Vielleicht geht es bei all den Mischwesen und Verspieltheiten auch um etwas, das man verteidigen möchte, wie die Phase der Adoleszenz gegen die der Rationalität des Erwachsenseins?
Also, als Rockmusiker musst du immer das Adoleszente verteidigen, egal ob du 18 oder 80 bist. Rockmusik ist so etwas wie in Musik gegossene Pubertät. Ich rede jetzt wirklich von Rockmusik in ihrer klassischen Form, Gitarre umhängen, einstöpseln und raus. Das ist die Quintessenz des Gefühls von adoleszenter Rebellion. Ein bisschen albern, euphorisch und auch blöde. Aber das ist halt einfach so und muss so sein. Es gibt andere Musiken, für die würde ich das jetzt nicht sagen.

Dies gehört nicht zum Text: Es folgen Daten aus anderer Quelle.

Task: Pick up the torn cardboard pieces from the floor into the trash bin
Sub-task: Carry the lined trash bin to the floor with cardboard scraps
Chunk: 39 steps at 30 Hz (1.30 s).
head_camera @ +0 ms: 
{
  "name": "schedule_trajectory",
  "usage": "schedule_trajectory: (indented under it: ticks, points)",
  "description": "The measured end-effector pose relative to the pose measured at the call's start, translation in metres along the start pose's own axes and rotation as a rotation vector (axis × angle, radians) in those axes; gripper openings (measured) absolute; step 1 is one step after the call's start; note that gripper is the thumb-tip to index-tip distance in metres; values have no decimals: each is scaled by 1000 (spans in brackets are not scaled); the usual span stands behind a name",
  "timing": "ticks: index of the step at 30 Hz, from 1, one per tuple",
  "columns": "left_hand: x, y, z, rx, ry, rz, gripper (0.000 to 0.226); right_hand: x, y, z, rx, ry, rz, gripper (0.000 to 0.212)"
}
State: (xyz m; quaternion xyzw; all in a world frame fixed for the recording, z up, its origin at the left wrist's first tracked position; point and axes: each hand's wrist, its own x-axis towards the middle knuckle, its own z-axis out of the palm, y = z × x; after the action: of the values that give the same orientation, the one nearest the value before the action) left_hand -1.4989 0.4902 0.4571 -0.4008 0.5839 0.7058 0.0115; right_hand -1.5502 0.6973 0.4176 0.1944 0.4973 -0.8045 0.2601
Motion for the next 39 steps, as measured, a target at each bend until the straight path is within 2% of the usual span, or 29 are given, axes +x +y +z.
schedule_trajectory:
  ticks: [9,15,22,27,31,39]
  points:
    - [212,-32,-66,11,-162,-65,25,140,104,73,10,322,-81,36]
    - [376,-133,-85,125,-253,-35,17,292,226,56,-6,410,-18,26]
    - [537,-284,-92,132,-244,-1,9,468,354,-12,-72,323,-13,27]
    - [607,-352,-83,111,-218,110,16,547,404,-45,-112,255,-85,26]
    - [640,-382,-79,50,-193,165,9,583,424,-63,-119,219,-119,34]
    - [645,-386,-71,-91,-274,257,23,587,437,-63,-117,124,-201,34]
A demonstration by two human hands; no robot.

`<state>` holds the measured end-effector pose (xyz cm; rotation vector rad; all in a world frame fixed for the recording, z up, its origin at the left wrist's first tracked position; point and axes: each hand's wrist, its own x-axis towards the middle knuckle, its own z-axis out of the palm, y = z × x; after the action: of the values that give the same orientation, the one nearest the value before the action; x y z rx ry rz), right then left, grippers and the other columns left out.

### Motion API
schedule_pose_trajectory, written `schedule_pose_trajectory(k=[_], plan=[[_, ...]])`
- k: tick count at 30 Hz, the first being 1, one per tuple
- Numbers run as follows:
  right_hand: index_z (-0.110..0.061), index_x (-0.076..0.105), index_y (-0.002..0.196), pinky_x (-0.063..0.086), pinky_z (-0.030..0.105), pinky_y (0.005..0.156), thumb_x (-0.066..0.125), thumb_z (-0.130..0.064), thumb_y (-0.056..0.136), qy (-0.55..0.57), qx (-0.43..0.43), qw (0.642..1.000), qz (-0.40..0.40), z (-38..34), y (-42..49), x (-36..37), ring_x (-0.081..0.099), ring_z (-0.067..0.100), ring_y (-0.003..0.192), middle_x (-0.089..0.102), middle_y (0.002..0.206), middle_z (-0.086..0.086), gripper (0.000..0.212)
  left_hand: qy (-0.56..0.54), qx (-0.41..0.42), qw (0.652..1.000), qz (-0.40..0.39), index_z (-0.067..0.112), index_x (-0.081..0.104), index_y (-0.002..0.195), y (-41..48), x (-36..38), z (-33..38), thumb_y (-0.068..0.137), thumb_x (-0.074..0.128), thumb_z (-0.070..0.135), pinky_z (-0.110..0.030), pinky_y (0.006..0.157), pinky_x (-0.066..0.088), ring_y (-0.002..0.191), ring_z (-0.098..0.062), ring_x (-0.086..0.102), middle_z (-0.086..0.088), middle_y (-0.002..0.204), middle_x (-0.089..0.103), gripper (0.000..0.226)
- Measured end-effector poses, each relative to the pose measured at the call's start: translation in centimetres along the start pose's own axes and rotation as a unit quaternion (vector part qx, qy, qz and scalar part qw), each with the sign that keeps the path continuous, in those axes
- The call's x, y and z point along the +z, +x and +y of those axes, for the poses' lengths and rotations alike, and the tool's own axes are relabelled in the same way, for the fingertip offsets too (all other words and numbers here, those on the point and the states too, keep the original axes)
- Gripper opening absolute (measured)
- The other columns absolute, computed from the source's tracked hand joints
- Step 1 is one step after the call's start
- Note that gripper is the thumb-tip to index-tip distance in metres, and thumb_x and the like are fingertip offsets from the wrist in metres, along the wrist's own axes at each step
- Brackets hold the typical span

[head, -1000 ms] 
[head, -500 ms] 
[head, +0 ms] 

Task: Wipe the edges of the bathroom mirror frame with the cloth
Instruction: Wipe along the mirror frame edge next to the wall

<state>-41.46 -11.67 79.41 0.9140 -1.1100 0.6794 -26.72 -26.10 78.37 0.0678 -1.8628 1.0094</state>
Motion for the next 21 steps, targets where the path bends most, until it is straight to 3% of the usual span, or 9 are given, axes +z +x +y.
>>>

Tocotronic ist Rockmusik oder Popmusik?
Beides. Wir umarmen das Rockistische, das Laute, das Verzerrte, das diffuse Klanggefühl. Andere Techniken kommen aus dem Pop hinzu, das Konzeptuelle, das Subtile, der Humor und die Ironie. Aber noch einmal zur Adoleszenz: Bei dem Buch wie bei der Musik geht’s schon oft auch um einen Blick, der mit Kindern zu tun hat. Weil der eben öfters das Unheimliche streift. Kinder sehen Dinge aus einer anderen Perspektive. Sie sind kleiner, haben einen anderen Blick auf die Welt. Und wo ich in dem Buch so umherstreife, an diese Nichtorte komme, Strommasten, Gullis, Böschungen, Büsche, die sehen Kinder anders. Die können ja wirklich in den Büschen verloren gehen, was einem als Erwachsenen ja nur schwer gelingt. Da kriegt die Umgebung oft etwas Unheimliches, oder auch die Wohnung und ihre Antiquitäten. Das ist ein bisschen so ein E.T.A.-Hoffmann-artiger Spuk.
Es ist ein viel unmittelbarerer, naiverer Zugriff auf Welt.
Und den finde ich schön, der interessiert mich. Man muss es für sich zulassen. Dann hat es auch eine sehr analytische Komponente. Dann merkt man, was für Kräfte, Milieus, Institutionen wie die Schule auf einen gewirkt haben. Und was das Buch angeht: Da bin ich ja selber wieder Debütant, ABC-Schütze.
Dieser Text stammt aus der taz am wochenende. Immer ab Samstag am Kiosk, im eKiosk oder gleich im praktischen Wochenendabo. Und bei Facebook und Twitter.
„Aus dem Dachsbau“ ist ein Soloprojekt. Doch der Debütant kreist ständig um andere Personen und Freundschaften?
Ich habe nie vorgehabt, ein Soloalbum zu machen und plane es auch nicht. Aber als Buch ist es kaum anders möglich. Wir haben bereits ein Gruppenbuch veröffentlicht, „Die Tocotronic Chroniken“. Und ja, es geht in vielem um Freundschaften, Beziehungen und Geschichten miteinander. Kollektive, Verbindungen und Bündnisse sind für mich wichtig, der Beginn von Solidarität und des Politischen. Wo du dir sagst: Ich bin nicht allein. Einzelkämpfertum finde ich nicht erstrebenswert. In meiner Miniliteratur geht es oft um Einsamkeit, allein Umherlaufen, Verlorenheit. Aber nicht um Einzelkämpfertum.